Peace treaties the Prince signed; but as she looked over his shoulder, the counselors and wise men noted certain expressions of distress on her part, and re-thought a paragraph or two—crossing a few things out, adding a few things in. Wars became less likely; trade flourished; but the standing military increased; she did so enjoy seeing parades of splendid uniforms, and the Prince, who found real soldiers far more rewarding than toy ones, didn’t mind that he was obeying her whims; they turned out to be far more entertaining whims than the grim commandments of his forebears.

One day, at last, she visited the Kingdom under the sea. It was a joyful visit, particularly as she came at the head of ten thousand armed guards, each protected by sorcerous air-bubbles and wielding destructive implements refined on the ever-aggressive land. First she made her way to the King’s castle, and when it was rapidly established that the crown would look much better on her, what came next was minimal bloodshed, and a carefully-civil transition of power. The Prince got some sort of rank; he didn’t know what it was, but the Sea dwarfs the Land, and better a baronet beneath the waves than the King of a small patch of dirt. There was some resistance; not much, but some; and the sharks ate well, as they would throughout her reign.

Last of all, she visited the Witch.  You’d think she’d have taken a batallion, and perhaps an array of thumbscrews and a rack or two; but she left the troops outside, and went in alone.  She entered without knocking; in turn, the Witch didn’t look up.

“You told them I’d taken your voice,” the Enchantress said, without preamble. “That’s hardly a kind way to thank me for giving you new limbs.”
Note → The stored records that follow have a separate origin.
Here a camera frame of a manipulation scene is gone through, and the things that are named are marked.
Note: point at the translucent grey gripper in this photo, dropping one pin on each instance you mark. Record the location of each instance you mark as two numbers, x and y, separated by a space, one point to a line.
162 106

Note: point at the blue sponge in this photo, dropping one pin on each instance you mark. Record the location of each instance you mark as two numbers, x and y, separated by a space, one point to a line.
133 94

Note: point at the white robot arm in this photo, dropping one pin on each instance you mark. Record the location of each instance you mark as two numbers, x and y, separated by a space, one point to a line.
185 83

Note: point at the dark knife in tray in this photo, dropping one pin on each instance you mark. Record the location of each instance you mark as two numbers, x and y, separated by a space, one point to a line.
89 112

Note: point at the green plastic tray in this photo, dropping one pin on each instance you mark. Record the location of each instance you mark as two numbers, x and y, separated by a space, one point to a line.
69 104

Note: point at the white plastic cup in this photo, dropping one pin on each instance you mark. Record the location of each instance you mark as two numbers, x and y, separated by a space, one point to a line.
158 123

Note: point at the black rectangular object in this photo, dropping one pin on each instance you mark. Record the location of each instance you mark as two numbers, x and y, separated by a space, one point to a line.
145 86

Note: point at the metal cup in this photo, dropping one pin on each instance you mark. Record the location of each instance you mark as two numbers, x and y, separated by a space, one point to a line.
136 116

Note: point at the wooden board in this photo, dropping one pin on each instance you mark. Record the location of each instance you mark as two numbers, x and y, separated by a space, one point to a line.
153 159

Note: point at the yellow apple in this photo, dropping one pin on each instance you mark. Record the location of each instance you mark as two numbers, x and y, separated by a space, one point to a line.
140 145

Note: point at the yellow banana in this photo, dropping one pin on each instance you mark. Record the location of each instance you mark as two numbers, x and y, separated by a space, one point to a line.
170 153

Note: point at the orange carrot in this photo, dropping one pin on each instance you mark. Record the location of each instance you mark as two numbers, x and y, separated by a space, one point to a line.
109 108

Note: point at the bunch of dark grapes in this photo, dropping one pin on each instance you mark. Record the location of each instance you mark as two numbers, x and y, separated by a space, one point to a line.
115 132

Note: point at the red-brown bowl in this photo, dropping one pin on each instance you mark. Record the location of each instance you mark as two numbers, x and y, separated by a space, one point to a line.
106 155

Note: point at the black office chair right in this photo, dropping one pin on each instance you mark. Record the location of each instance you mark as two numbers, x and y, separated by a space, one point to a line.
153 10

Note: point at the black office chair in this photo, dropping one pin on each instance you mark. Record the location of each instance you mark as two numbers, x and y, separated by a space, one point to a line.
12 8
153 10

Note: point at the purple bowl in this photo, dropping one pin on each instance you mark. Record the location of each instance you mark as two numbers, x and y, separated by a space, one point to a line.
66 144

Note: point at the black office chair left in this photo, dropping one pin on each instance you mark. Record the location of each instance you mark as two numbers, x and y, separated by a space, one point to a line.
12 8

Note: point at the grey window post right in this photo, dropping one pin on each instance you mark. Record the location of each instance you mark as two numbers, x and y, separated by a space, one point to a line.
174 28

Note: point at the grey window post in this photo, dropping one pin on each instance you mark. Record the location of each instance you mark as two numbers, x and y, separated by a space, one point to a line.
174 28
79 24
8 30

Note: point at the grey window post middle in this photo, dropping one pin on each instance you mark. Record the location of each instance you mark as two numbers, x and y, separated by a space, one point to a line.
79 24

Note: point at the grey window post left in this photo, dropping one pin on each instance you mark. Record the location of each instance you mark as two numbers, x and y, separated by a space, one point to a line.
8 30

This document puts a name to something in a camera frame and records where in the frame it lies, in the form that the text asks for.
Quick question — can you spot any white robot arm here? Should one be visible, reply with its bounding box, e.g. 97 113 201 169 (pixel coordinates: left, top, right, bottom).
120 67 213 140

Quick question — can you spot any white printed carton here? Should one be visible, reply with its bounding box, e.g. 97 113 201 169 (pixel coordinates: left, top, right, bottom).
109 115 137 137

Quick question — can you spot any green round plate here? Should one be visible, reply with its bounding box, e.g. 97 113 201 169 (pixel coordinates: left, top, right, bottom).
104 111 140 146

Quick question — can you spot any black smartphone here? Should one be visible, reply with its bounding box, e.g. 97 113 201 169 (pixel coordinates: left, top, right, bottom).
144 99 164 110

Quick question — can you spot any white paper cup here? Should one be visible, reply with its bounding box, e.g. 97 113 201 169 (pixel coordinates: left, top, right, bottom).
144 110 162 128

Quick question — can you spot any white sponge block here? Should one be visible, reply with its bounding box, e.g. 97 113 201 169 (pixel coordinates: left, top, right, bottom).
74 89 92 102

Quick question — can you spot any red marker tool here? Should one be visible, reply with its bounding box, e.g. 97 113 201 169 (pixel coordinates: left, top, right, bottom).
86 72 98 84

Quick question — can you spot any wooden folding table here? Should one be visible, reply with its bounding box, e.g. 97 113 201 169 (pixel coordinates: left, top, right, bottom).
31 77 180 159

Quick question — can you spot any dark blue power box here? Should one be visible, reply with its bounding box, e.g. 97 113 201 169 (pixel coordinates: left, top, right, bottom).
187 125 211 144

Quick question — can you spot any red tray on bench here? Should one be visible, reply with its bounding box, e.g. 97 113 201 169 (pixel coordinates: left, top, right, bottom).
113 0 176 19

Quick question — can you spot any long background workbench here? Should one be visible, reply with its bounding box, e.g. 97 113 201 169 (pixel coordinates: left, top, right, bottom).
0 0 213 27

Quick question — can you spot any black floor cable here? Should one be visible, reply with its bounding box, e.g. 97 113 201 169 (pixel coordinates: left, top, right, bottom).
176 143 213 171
The Princess shrugged. “If I told them I could speak, they’d never have listened to me.”  She looked at the Witch with concern. “Did they harm you?”

“Not at all. They feared me. I told them I had your voice, and they’d treat me well, or they’d never live to hear it again.  Which is quite true, eh?”

Impulsively, the Princess hugged her.  “I love you.  You’re like the mother I never had.”

“If only the silly twit hadn’t been so fond of enchanted apples,” the Witch replied.

They looked at each other and, at this old joke between them, they both laughed like madwomen. The Witch’s laugh was hoarse and appropriately cruel; the Princess raised the rooftops with peals of Royal merriment.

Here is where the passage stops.